> _Work order_:
Return every line from the one with "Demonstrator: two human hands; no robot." through the one with "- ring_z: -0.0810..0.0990", inclusive, exactly as it appears below.

◇ ◇ ◇ ◇ ◇ ◇ ◇

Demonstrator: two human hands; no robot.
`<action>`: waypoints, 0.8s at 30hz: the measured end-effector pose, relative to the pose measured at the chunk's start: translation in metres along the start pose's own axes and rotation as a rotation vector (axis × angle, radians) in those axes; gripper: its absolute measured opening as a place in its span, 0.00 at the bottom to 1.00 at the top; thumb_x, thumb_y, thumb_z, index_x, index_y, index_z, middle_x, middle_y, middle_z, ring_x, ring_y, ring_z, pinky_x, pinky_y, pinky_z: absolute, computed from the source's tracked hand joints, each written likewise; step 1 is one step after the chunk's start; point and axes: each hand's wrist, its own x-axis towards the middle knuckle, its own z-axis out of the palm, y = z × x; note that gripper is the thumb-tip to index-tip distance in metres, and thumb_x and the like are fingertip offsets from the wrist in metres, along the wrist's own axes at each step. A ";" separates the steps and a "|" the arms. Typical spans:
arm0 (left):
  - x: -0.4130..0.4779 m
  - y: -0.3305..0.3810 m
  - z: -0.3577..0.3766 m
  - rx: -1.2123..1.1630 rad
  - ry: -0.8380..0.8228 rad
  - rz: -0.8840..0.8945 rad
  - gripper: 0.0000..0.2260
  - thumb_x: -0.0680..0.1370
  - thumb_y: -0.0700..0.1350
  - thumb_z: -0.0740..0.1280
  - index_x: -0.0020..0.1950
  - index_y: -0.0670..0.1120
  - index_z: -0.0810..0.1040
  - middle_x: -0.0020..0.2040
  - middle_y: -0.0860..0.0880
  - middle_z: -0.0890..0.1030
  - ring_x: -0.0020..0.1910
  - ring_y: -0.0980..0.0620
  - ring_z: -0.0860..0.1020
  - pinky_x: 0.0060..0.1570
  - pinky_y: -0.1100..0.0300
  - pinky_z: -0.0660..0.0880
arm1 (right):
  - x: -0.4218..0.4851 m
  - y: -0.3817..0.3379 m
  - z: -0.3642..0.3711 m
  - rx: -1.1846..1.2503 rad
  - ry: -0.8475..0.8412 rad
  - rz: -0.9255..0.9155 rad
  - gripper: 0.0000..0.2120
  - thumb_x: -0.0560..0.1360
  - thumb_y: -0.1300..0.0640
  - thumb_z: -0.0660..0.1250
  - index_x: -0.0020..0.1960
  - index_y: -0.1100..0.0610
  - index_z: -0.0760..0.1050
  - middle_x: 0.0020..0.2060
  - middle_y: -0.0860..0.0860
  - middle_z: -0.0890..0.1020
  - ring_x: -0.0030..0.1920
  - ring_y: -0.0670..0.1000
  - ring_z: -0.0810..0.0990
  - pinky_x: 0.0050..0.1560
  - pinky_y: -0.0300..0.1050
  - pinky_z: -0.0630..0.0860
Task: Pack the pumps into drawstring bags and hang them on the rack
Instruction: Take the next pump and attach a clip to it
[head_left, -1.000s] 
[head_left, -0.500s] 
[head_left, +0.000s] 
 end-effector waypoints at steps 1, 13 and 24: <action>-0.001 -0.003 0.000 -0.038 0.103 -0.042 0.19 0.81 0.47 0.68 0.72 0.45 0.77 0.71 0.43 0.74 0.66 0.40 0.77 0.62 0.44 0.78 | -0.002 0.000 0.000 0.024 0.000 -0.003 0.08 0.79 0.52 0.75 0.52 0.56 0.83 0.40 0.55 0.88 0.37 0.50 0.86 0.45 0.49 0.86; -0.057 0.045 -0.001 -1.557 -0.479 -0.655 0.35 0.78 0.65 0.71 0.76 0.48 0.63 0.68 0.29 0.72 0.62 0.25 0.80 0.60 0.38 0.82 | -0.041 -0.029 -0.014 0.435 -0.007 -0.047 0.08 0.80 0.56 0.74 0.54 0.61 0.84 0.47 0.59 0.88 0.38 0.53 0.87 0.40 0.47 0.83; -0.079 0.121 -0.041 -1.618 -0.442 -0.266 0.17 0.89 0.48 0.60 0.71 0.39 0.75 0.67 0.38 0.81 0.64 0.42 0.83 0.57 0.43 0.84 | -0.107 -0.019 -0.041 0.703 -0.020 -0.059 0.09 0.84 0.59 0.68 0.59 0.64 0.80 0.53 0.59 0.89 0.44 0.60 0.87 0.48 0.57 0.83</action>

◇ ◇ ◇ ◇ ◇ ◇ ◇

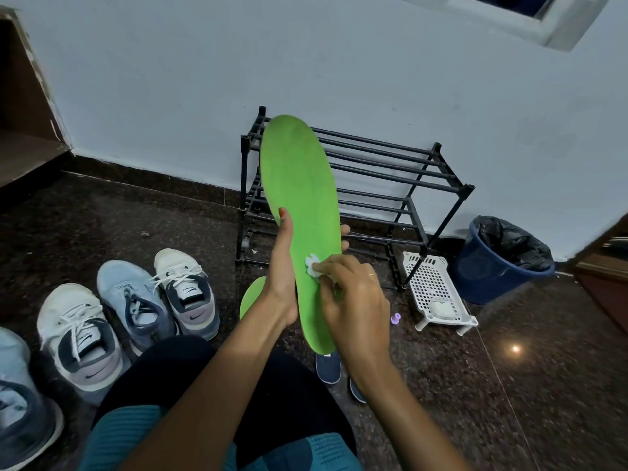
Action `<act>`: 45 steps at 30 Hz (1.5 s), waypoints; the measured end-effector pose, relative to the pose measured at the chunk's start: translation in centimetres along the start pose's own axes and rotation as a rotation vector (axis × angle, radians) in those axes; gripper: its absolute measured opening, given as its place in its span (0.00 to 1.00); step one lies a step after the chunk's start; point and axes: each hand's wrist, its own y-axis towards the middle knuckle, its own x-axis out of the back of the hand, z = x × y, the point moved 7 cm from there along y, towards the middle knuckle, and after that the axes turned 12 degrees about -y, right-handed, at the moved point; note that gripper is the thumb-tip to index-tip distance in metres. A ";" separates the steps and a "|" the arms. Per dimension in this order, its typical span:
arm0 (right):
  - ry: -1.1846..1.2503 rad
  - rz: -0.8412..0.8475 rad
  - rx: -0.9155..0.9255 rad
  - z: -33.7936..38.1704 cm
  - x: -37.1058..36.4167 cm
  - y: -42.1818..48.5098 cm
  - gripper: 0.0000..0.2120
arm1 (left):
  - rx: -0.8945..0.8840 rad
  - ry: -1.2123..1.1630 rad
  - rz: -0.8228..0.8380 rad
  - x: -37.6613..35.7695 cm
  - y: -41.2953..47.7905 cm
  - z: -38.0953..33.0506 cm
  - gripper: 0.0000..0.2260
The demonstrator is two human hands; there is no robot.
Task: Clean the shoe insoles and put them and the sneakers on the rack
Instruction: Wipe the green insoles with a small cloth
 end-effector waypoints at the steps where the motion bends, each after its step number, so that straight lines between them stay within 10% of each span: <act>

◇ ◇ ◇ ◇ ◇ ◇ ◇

> _Response area_:
Demonstrator: two human hands; no robot.
`<action>`: waypoints, 0.8s at 30hz: the measured end-effector pose, relative to the pose measured at the chunk's start: translation in metres along the start pose's own axes and rotation as a rotation vector (axis × angle, radians) in those axes; gripper: its absolute measured opening as a place in its span, 0.00 at the bottom to 1.00 at the top; thumb_x, thumb_y, thumb_z, index_x, index_y, index_z, middle_x, middle_y, middle_z, ring_x, ring_y, ring_z, pinky_x, pinky_y, pinky_z: absolute, computed from the source's tracked hand joints, each written likewise; step 1 is one step after the chunk's start; point and axes: each hand's wrist, its own x-axis towards the middle knuckle, its own z-axis out of the palm, y = z × x; note that gripper is the thumb-tip to index-tip distance in metres, and thumb_x and the like are fingertip offsets from the wrist in metres, along the wrist's own axes at each step. A ";" separates the steps and a "|" the arms. Typical spans:
arm0 (left):
  - x: -0.4130..0.4779 m
  - y: -0.3305..0.3810 m
  - z: -0.3577..0.3766 m
  - rx: -1.2123..1.1630 rad
  - ry: -0.8380..0.8228 rad
  - rz: -0.8840..0.8945 rad
  - gripper: 0.0000..0.2260
  - thumb_x: -0.0680..0.1370
  - thumb_y: -0.0700..0.1350
  - thumb_z: -0.0740..0.1280
  - index_x: -0.0020..0.1950
  - index_y: -0.0670..0.1120
  - index_z: -0.0810..0.1040
  - middle_x: -0.0020..0.2040
  - middle_y: -0.0860..0.0880
  - middle_z: -0.0890..0.1030
  - ring_x: -0.0020..0.1910
  - ring_y: -0.0980..0.0620
  - ring_z: -0.0860..0.1020
  - pinky_x: 0.0060..0.1570
  - pinky_y: -0.1100..0.0300
  - pinky_z: -0.0660..0.0880
arm1 (right):
  - x: -0.4218..0.4851 m
  - y: -0.3817..0.3379 m
  - z: -0.3642..0.3711 m
  - rx: -1.1846..1.2503 rad
  - ry: -0.8475..0.8412 rad
  - rz: -0.9255..0.9155 rad
  - gripper: 0.0000..0.2120
  - thumb_x: -0.0560..0.1360
  - thumb_y: -0.1300..0.0640
  - thumb_z: -0.0660..0.1250
  - index_x: -0.0020..0.1960
  - index_y: -0.1100..0.0610
  - index_z: -0.0760..0.1050
  - middle_x: 0.0020..0.2060
  - middle_y: -0.0860..0.0860
  - middle_z: -0.0890..0.1020
  - ring_x: -0.0030..0.1920
  - ring_y: -0.0670..0.1000
  - ring_z: -0.0810..0.0990

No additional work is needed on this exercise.